The Medical Student Simulation Program is offered to medicine, surgery, paediatric, O&G and A&E students who are doing their rotations at Royal Surrey County Hospital. We delivery high-fidelity simulation teaching to medical students from St. George's and Southampton medical school. Our scenarios are mapped to the medical school curricula making them more useful and relevant to the students. We organise for each student to attend 2 sessions:

 

Session 1: Introduction to simulation and the critically unwell patient

All students now receive an “Introduction to simulation and the critically unwell patient”.  This is an interactive session with a member of faculty in the sim room  taking students through an A-E approach to a sick patient.  First, students familiarise themselves with the simulation environment, the mannequins, available resources (both electronic in the form of the redbook, microgruide etc; and human in the form of the seniors available through the simulation switchboard), and the realism which is involved.
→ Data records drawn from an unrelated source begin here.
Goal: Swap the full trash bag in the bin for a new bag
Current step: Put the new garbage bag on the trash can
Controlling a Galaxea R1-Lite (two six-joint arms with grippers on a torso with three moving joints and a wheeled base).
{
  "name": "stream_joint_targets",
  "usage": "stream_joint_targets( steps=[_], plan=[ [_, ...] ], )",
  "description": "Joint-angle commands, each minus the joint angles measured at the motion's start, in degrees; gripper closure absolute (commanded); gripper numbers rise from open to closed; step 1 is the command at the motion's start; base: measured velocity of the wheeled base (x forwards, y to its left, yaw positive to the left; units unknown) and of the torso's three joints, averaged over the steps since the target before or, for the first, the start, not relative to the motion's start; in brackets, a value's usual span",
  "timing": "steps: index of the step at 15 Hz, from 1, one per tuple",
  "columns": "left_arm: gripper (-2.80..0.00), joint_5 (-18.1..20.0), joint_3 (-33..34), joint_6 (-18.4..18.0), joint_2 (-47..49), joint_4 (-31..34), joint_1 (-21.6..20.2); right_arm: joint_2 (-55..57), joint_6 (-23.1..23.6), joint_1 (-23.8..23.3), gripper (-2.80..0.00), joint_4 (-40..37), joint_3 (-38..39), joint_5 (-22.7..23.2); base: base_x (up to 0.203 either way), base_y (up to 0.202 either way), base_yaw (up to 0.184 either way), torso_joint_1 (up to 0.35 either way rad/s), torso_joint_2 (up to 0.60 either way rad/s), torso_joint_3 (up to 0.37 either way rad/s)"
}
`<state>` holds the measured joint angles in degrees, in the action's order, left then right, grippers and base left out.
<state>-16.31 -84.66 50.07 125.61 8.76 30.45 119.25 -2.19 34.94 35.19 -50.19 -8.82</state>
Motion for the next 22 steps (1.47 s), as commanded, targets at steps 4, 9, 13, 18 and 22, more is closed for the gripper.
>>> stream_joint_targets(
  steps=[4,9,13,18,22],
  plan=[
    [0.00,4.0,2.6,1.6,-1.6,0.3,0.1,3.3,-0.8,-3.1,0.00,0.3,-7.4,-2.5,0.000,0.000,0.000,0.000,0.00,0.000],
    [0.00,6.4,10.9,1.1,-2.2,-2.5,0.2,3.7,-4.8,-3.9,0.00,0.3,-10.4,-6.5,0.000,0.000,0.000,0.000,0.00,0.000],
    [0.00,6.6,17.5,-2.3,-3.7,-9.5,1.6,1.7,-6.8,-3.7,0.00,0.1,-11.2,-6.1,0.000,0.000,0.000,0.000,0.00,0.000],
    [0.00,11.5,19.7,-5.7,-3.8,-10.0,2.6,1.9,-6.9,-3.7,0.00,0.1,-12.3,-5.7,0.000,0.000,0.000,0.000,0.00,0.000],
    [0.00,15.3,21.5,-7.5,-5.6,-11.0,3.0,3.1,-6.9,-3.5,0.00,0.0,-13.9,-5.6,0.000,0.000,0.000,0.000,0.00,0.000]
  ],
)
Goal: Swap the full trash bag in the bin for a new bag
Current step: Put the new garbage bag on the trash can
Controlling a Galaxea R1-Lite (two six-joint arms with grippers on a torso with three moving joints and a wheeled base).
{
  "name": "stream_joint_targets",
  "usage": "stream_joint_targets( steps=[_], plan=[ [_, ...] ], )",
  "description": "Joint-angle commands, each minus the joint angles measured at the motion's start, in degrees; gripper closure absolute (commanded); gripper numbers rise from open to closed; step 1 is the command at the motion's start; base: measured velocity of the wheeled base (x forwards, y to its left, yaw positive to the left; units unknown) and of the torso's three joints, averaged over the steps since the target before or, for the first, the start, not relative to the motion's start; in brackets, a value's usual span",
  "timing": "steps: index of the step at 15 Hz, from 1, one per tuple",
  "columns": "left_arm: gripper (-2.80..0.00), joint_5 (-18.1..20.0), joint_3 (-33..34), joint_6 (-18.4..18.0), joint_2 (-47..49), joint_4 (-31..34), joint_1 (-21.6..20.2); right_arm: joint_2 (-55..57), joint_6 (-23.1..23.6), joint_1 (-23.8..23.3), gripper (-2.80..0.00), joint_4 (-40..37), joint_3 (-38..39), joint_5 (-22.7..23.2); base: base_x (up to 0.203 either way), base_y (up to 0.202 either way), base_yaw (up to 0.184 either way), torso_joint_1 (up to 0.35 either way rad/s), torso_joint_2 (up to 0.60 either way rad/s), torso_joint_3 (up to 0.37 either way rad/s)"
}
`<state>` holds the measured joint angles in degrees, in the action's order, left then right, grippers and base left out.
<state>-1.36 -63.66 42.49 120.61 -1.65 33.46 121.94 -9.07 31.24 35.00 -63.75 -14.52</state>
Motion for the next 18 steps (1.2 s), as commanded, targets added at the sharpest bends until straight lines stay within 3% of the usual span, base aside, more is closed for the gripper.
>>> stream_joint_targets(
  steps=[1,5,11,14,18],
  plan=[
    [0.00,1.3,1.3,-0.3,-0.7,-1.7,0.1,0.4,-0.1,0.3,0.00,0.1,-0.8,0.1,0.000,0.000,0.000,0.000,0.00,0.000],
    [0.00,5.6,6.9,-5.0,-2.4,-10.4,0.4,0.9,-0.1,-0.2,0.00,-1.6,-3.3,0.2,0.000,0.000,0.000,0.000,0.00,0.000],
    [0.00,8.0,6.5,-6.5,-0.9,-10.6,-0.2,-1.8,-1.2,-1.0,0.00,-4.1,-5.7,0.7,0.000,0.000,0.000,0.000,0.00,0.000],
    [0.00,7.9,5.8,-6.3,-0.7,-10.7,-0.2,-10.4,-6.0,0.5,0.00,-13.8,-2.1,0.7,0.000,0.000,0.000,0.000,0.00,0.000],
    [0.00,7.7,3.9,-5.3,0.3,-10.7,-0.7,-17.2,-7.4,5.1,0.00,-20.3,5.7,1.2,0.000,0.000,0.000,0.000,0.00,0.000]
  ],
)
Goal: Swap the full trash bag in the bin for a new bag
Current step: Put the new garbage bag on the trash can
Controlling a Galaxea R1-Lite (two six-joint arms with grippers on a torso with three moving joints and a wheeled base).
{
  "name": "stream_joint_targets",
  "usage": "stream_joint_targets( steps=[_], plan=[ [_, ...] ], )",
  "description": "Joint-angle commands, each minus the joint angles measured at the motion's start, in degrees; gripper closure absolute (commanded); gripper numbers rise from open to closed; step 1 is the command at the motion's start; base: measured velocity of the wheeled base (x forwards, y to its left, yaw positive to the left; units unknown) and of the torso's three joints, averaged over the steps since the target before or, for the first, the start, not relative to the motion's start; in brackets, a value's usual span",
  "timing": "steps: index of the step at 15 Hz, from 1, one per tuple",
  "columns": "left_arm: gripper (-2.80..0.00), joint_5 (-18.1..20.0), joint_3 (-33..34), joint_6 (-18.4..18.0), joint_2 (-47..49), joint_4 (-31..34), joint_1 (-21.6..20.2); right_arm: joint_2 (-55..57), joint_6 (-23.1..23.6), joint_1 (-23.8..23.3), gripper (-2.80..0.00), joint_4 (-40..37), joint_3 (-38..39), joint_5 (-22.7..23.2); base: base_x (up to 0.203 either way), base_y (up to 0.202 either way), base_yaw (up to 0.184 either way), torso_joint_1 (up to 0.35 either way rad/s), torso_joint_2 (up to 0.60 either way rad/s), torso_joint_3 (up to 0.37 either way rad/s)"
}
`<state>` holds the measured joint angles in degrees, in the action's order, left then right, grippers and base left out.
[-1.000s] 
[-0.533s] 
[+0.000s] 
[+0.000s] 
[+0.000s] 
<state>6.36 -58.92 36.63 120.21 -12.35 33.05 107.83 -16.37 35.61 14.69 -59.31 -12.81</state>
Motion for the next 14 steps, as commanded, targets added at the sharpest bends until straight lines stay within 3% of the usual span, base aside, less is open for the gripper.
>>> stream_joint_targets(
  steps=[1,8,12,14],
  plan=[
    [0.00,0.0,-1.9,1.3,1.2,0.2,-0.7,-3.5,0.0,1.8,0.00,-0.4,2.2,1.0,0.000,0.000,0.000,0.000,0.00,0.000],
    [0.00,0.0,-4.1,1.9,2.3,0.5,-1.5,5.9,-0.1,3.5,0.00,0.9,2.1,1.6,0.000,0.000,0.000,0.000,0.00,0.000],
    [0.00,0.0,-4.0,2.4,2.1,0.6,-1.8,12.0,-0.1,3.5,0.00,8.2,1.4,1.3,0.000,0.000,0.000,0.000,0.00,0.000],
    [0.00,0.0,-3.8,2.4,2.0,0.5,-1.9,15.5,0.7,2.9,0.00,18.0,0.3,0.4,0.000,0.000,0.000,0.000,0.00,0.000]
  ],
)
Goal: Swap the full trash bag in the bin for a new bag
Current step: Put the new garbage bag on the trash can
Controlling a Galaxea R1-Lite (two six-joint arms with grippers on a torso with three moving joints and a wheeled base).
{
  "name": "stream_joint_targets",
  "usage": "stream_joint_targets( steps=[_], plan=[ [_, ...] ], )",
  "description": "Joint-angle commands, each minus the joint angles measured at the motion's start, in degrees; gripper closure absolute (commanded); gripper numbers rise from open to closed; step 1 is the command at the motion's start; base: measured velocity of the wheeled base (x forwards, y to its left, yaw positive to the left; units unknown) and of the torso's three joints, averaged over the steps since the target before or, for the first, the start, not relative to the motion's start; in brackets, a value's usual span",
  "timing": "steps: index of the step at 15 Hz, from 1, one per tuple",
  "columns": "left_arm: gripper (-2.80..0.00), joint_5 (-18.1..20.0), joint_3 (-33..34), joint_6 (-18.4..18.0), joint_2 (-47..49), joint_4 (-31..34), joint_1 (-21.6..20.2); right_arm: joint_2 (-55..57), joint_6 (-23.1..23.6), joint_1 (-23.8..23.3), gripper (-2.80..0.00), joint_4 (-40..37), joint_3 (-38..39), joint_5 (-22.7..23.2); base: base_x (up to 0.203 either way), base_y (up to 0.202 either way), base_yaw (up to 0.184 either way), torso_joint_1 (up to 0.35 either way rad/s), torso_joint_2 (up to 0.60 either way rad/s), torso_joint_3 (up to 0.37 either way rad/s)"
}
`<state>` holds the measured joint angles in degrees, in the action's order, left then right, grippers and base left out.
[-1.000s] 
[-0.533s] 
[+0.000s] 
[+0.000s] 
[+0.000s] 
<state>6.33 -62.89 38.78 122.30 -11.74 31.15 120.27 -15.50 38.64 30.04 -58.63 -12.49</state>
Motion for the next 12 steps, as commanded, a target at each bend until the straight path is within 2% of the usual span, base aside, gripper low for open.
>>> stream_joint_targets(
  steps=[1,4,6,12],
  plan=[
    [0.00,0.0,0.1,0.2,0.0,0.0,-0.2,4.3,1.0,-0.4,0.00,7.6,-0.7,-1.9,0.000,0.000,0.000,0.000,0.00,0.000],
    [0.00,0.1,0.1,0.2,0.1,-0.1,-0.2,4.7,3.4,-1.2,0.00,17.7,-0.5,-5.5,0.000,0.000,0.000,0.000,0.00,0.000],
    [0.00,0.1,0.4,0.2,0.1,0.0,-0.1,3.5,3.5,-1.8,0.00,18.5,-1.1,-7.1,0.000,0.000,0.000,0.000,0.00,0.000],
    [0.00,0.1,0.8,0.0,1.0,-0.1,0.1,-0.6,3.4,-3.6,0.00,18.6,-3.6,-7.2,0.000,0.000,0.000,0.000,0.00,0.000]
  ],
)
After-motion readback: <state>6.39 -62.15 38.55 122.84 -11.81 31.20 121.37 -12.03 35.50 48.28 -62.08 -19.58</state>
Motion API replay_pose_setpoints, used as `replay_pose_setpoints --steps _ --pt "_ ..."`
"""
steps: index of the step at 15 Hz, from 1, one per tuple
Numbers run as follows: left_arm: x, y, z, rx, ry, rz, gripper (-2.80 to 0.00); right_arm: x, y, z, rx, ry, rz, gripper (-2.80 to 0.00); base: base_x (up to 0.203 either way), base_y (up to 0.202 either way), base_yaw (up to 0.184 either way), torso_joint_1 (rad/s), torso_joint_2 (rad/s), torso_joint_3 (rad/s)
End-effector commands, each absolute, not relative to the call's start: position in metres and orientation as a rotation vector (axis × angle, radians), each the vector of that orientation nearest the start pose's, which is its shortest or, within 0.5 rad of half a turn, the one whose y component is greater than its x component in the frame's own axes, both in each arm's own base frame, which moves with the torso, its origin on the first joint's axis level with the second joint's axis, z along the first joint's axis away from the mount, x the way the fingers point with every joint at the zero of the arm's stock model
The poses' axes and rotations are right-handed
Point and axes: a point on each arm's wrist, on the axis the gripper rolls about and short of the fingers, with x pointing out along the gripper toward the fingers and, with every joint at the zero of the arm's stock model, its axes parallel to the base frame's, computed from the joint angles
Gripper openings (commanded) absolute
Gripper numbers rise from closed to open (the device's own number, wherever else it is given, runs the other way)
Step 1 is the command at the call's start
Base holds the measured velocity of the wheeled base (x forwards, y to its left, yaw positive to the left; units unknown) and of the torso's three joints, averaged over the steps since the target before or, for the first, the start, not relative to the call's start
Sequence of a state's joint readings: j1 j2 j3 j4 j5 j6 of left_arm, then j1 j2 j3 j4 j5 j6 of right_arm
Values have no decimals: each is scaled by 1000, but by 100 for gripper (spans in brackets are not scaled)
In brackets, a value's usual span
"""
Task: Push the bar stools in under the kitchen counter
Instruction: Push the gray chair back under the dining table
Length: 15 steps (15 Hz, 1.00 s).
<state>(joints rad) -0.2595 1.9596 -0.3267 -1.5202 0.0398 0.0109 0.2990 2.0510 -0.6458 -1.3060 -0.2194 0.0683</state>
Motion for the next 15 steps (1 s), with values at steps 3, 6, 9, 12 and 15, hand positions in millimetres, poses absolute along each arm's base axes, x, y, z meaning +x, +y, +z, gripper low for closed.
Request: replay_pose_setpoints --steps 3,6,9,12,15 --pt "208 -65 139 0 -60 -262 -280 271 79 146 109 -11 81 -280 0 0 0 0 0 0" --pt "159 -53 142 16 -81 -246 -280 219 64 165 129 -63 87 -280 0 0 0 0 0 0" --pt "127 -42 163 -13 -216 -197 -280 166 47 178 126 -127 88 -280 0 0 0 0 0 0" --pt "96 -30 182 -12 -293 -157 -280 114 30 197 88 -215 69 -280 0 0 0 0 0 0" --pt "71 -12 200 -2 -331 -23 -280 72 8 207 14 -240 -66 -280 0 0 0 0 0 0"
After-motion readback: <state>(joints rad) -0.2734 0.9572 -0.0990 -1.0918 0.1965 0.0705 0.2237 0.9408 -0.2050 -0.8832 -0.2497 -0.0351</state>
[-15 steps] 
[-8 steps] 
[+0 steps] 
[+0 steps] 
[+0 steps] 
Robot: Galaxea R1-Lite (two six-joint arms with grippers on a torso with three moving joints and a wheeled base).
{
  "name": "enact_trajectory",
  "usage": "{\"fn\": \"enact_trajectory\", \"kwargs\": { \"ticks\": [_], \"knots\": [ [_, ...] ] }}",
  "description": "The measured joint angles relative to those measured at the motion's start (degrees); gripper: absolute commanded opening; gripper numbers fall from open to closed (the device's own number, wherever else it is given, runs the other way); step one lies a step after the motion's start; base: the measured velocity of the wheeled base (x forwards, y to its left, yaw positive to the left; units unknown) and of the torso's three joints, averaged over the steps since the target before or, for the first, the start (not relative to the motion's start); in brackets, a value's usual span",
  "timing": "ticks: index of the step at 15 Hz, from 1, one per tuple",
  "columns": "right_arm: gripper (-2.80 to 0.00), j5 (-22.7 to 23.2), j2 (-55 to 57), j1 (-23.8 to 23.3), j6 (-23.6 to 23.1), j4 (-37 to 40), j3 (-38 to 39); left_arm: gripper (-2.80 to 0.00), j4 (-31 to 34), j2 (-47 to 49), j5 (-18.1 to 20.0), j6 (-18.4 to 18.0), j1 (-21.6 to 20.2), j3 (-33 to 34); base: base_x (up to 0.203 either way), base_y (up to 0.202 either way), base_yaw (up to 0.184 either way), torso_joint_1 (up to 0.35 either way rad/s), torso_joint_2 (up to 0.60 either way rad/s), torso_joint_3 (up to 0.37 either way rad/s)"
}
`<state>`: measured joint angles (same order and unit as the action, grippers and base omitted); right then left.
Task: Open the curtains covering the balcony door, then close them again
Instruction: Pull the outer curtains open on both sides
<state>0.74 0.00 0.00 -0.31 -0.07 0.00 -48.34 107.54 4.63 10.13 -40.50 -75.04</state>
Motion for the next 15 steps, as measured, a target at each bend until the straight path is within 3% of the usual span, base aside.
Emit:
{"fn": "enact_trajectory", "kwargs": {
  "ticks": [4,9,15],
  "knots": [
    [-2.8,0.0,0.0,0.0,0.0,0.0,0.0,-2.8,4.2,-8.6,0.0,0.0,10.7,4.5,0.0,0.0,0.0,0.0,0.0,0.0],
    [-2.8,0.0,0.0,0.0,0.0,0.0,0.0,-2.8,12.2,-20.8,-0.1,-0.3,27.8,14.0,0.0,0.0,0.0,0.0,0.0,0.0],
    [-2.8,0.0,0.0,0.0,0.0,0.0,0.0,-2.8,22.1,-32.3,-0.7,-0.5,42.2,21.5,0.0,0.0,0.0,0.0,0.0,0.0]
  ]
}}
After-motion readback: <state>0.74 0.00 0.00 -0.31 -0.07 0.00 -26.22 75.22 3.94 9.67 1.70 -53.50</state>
Secondly, medical students are introduced to the practical aspects of an A-E approach to a sick patient.  This begins with an introduction to patient observation/monitoring systems, to the use of the A-E approach, to basic oxygen delivery methods, airway adjuncts etc.  The session ends with  clinical scenarios which tests their learning.

 

Session 2: Specialty-relevant scenario session

Medicine, surgery and A&E students then will also receive scenarios around common emergencies.  Paediatric and obstetric students will have a session related to their specialty. Critical care students will have an additional session covering critical care scenarios. 

Critical Care and Anaesthetics (CCA) Student Simulation

In addition to undergoing Session A & Session B, Medical students on their Critical Care attachment will also have the opportunity to take part in a further half day session in the simulation suite covering identification and assessment of ward critically ill patients and appropriate escalation.